**Task directions**. Word for word, transcribe the listing that follows, minus any pictures.

**Stored data**.
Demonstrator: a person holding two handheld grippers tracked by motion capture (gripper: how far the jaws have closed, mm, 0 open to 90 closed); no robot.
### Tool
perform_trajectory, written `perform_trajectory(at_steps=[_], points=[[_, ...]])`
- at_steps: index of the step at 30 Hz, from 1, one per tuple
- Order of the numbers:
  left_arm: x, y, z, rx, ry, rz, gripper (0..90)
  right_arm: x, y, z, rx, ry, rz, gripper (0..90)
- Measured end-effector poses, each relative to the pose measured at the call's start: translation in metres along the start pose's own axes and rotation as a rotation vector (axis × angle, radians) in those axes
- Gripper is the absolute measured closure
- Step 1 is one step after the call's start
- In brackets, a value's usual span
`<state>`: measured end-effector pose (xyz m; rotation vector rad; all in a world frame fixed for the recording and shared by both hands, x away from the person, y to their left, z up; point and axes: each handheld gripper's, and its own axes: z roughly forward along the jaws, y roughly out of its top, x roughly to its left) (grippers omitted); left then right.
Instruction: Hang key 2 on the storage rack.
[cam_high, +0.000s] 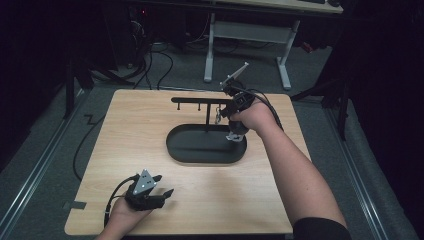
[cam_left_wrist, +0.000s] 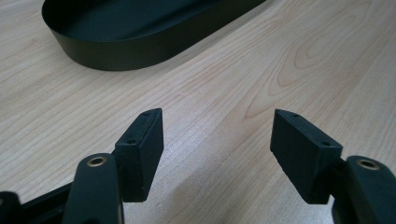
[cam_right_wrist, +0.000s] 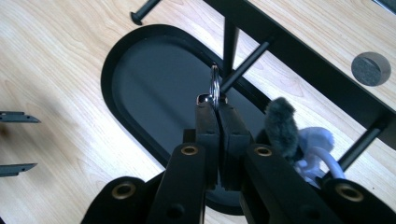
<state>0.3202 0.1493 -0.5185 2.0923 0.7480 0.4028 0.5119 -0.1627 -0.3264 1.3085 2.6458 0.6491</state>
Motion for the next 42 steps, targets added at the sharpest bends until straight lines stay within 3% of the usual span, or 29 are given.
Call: perform_trajectory(at_steps=[5, 15, 26, 35, 42], points=[[0.000, 0.000, 0.001, 0.002, -0.001, -0.001, 35.5, -0.005, 0.000, 0.000, -0.001, 0.009, 0.024, 88.9], [0.000, 0.000, 0.001, 0.006, -0.003, 0.003, 35.5, -0.014, 0.004, 0.006, -0.022, -0.018, 0.035, 88.2], [0.000, 0.000, 0.002, 0.004, -0.001, 0.004, 35.5, -0.014, 0.007, 0.009, -0.038, -0.052, 0.039, 82.2], [0.001, 0.002, 0.002, 0.014, -0.002, 0.005, 35.3, -0.010, -0.010, -0.006, -0.061, -0.056, 0.063, 78.9], [0.002, 0.002, 0.003, 0.005, 0.003, 0.001, 35.2, -0.004, -0.027, -0.008, -0.072, -0.040, 0.054, 74.1]])
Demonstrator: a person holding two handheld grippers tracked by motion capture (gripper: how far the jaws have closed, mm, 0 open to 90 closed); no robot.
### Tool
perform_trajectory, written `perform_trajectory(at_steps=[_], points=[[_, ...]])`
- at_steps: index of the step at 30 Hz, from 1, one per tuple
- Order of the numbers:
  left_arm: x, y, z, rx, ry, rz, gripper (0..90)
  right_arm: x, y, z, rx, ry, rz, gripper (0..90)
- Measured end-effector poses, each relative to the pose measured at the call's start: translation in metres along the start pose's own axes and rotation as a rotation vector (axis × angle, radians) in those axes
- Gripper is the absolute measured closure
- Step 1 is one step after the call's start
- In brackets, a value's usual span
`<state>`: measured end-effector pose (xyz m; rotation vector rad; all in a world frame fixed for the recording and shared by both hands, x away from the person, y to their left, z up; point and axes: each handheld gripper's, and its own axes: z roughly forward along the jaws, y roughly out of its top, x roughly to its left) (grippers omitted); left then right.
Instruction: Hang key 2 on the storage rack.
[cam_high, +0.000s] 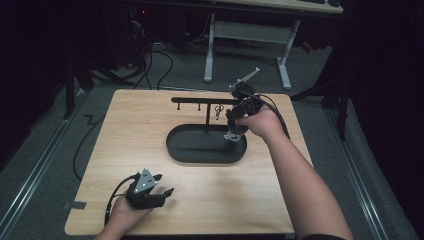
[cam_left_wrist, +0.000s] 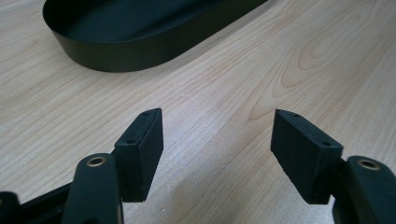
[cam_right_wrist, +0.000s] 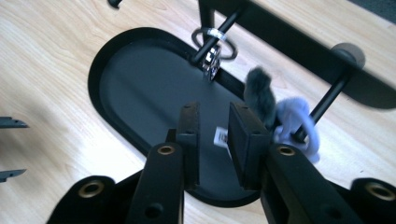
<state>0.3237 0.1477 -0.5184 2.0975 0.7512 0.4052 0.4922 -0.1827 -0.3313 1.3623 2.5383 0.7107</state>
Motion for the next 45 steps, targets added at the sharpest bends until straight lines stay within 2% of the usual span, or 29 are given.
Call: perform_trajectory(at_steps=[6, 10, 18, 20, 21, 23, 24, 28, 31, 35, 37, 38, 39, 40, 41, 42, 45], points=[[-0.001, 0.001, 0.002, 0.005, -0.002, 0.006, 35.2, 0.003, -0.019, 0.006, -0.024, 0.022, 0.001, 68.1], [-0.001, 0.001, 0.002, 0.005, -0.001, 0.006, 35.2, 0.003, -0.032, 0.012, -0.046, 0.057, 0.017, 66.1], [-0.003, 0.001, 0.003, 0.012, -0.002, 0.013, 35.3, 0.000, -0.056, 0.024, -0.067, 0.065, 0.045, 60.5], [-0.004, 0.001, 0.004, 0.011, -0.002, 0.015, 35.3, 0.001, -0.063, 0.027, -0.075, 0.059, 0.041, 59.0], [-0.004, 0.001, 0.004, 0.015, -0.005, 0.018, 35.3, 0.004, -0.070, 0.028, -0.084, 0.074, 0.045, 56.9], [-0.004, 0.001, 0.004, 0.013, -0.006, 0.018, 35.3, 0.005, -0.073, 0.029, -0.090, 0.074, 0.043, 56.0], [-0.005, 0.001, 0.004, 0.013, -0.007, 0.019, 35.3, 0.009, -0.081, 0.030, -0.105, 0.080, 0.046, 53.3], [-0.007, 0.001, 0.005, 0.016, -0.011, 0.024, 35.4, 0.014, -0.094, 0.032, -0.122, 0.070, 0.034, 50.6], [-0.007, 0.001, 0.005, 0.015, -0.013, 0.027, 35.3, 0.017, -0.107, 0.032, -0.138, 0.084, 0.036, 48.3], [-0.007, 0.001, 0.005, 0.014, -0.014, 0.027, 35.4, 0.023, -0.126, 0.032, -0.159, 0.053, 0.018, 46.1], [-0.007, 0.000, 0.005, 0.013, -0.013, 0.023, 35.4, 0.025, -0.144, 0.034, -0.177, 0.056, 0.022, 45.0], [-0.007, 0.000, 0.005, 0.013, -0.013, 0.021, 35.4, 0.025, -0.144, 0.034, -0.177, 0.056, 0.022, 45.0], [-0.007, 0.000, 0.005, 0.013, -0.013, 0.020, 35.4, 0.026, -0.153, 0.035, -0.189, 0.035, 0.004, 44.5], [-0.007, 0.000, 0.006, 0.013, -0.014, 0.018, 35.4, 0.026, -0.153, 0.035, -0.189, 0.035, 0.004, 44.5], [-0.007, 0.000, 0.005, 0.012, -0.016, 0.017, 35.4, 0.025, -0.165, 0.037, -0.200, 0.022, 0.008, 43.8], [-0.008, 0.000, 0.005, 0.011, -0.018, 0.018, 35.4, 0.025, -0.165, 0.037, -0.200, 0.022, 0.008, 43.8], [-0.010, 0.001, 0.005, 0.009, -0.020, 0.023, 35.4, 0.022, -0.185, 0.042, -0.226, 0.017, 0.007, 42.7]])
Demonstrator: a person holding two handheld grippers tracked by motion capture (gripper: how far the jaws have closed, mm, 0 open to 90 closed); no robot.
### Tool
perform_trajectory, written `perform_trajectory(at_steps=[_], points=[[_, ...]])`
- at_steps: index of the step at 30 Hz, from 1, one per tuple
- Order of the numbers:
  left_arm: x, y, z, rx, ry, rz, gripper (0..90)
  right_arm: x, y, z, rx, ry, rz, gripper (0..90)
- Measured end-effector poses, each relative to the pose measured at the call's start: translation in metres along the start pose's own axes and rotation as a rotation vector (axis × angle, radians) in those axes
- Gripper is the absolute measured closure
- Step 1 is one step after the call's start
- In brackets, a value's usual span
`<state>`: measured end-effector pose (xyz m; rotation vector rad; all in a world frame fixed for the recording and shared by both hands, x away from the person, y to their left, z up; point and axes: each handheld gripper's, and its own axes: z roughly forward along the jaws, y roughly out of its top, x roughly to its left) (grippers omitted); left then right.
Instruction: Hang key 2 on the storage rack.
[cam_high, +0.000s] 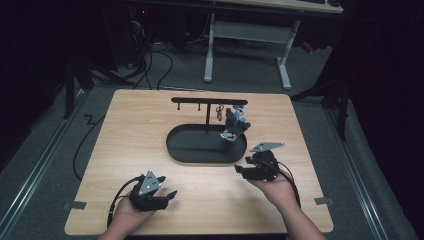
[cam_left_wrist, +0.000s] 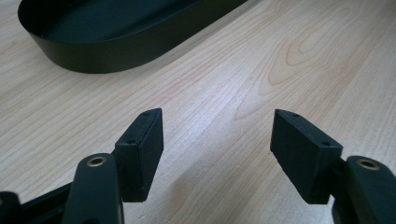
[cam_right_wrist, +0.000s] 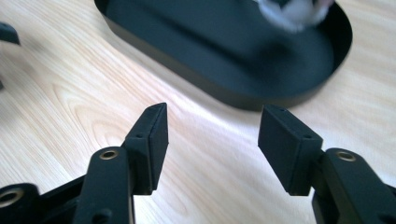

**Your solution**.
Demonstrator: a person holding two handheld grippers tracked by motion capture (gripper: how far the jaws have closed, mm, 0 open to 90 closed); no robot.
### Tool
perform_trajectory, written `perform_trajectory(at_steps=[_], points=[[_, ...]])`
- at_steps: index of the step at 30 Hz, from 1, one per tuple
- Order of the numbers:
  left_arm: x, y, z, rx, ry, rz, gripper (0..90)
  right_arm: x, y, z, rx, ry, rz, gripper (0..90)
- Measured end-effector poses, each relative to the pose measured at the call's start: translation in metres along the start pose's own axes and rotation as a rotation vector (axis × angle, radians) in those axes
- Gripper is the absolute measured closure
- Step 1 is one step after the call's start
- In brackets, a value's usual span
`<state>`: measured end-effector pose (xyz m; rotation vector rad; all in a world frame fixed for the recording and shared by both hands, x away from the person, y to their left, z up; point and axes: each handheld gripper's, and its own axes: z roughly forward along the jaws, y roughly out of its top, x roughly to its left) (grippers omitted); left then right.
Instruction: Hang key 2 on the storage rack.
[cam_high, +0.000s] 
[cam_left_wrist, +0.000s] 
[cam_right_wrist, +0.000s] 
<state>0.3202 0.1493 -0.5185 2.0923 0.7480 0.4028 0.5119 -0.1627 -0.3264 1.3085 2.6458 0.6491</state>
Motion for the next 42 steps, targets added at the sharpest bends until straight lines stay within 3% of the usual span, or 29 are given.
Call: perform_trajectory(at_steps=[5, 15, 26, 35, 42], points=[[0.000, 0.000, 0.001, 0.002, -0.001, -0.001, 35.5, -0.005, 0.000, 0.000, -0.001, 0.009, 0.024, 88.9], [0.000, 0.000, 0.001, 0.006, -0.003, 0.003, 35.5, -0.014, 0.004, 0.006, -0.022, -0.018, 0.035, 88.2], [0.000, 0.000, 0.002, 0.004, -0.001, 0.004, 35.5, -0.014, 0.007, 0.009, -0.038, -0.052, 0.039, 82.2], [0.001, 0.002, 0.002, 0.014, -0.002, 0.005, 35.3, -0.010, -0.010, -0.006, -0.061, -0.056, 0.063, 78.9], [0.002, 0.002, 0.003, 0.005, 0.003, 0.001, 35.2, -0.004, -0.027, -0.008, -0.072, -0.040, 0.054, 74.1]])
Demonstrator: a person holding two handheld grippers tracked by motion capture (gripper: how far the jaws have closed, mm, 0 open to 90 closed); no robot.
### Tool
perform_trajectory, written `perform_trajectory(at_steps=[_], points=[[_, ...]])`
- at_steps: index of the step at 30 Hz, from 1, one per tuple
- Order of the numbers:
  left_arm: x, y, z, rx, ry, rz, gripper (0..90)
  right_arm: x, y, z, rx, ry, rz, gripper (0..90)
- Measured end-effector poses, each relative to the pose measured at the call's start: translation in metres along the start pose's own axes and rotation as a rotation vector (axis × angle, radians) in those axes
- Gripper is the absolute measured closure
- Step 1 is one step after the call's start
- In brackets, a value's usual span
`<state>`: measured end-effector pose (xyz m; rotation vector rad; all in a world frame fixed for the recording and shared by both hands, x away from the person, y to their left, z up; point and axes: each handheld gripper's, and its own axes: z roughly forward along the jaws, y roughly out of its top, x roughly to its left) (grippers omitted); left then right.
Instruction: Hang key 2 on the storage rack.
[cam_high, +0.000s] 
[cam_left_wrist, +0.000s] 
[cam_right_wrist, +0.000s] 
<state>0.3237 0.1477 -0.5184 2.0975 0.7512 0.4052 0.4922 -0.1827 -0.3313 1.3623 2.5383 0.7107</state>
Motion for the next 45 steps, targets added at the sharpest bends until straight lines stay within 2% of the usual span, or 29 are given.
Call: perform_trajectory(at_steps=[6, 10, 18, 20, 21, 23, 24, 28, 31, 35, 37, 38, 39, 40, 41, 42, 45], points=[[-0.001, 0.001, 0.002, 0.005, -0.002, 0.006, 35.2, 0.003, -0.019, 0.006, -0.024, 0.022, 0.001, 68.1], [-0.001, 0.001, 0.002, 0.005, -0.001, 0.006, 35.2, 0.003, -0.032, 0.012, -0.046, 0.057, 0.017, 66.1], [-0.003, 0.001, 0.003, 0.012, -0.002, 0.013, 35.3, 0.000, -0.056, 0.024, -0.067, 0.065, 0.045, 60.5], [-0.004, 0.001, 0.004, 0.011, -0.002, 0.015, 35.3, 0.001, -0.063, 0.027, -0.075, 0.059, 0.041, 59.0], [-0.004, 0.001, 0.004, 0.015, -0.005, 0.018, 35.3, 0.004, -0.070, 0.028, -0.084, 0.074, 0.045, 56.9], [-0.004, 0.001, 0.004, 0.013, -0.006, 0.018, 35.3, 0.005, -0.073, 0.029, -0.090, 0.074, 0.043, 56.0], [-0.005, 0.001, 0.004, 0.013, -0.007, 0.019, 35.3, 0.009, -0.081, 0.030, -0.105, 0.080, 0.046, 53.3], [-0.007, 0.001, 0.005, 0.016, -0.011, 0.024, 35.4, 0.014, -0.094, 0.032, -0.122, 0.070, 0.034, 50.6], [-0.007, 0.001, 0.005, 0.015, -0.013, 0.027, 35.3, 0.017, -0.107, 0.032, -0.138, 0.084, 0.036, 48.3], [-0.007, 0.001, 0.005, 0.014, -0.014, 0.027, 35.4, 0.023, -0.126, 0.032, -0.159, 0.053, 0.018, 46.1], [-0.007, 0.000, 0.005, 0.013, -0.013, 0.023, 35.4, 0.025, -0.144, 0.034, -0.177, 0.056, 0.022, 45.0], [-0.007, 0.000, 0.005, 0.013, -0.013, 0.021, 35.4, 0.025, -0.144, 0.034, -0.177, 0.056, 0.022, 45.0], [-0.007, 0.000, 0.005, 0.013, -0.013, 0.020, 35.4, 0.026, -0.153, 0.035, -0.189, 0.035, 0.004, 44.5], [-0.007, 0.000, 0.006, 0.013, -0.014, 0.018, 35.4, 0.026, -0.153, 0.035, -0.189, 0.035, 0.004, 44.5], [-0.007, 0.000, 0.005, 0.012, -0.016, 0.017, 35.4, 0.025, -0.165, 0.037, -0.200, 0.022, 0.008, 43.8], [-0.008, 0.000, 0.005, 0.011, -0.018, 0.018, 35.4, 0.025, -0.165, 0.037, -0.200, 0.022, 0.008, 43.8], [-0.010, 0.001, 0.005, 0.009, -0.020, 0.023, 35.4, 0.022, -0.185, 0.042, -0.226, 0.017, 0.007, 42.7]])
Demonstrator: a person holding two handheld grippers tracked by motion capture (gripper: how far the jaws have closed, mm, 0 open to 90 closed); no robot.
### Tool
perform_trajectory, written `perform_trajectory(at_steps=[_], points=[[_, ...]])`
- at_steps: index of the step at 30 Hz, from 1, one per tuple
- Order of the numbers:
  left_arm: x, y, z, rx, ry, rz, gripper (0..90)
  right_arm: x, y, z, rx, ry, rz, gripper (0..90)
- Measured end-effector poses, each relative to the pose measured at the call's start: translation in metres along the start pose's own axes and rotation as a rotation vector (axis × angle, radians) in those axes
- Gripper is the absolute measured closure
- Step 1 is one step after the call's start
- In brackets, a value's usual span
`<state>`: measured end-effector pose (xyz m; rotation vector rad; all in a world frame fixed for the recording and shared by both hands, x away from the person, y to their left, z up; point and axes: each handheld gripper's, and its own axes: z roughly forward along the jaws, y roughly out of its top, x roughly to its left) (grippers omitted); left then right.
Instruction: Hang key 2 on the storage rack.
[cam_high, +0.000s] 
[cam_left_wrist, +0.000s] 
[cam_right_wrist, +0.000s] 

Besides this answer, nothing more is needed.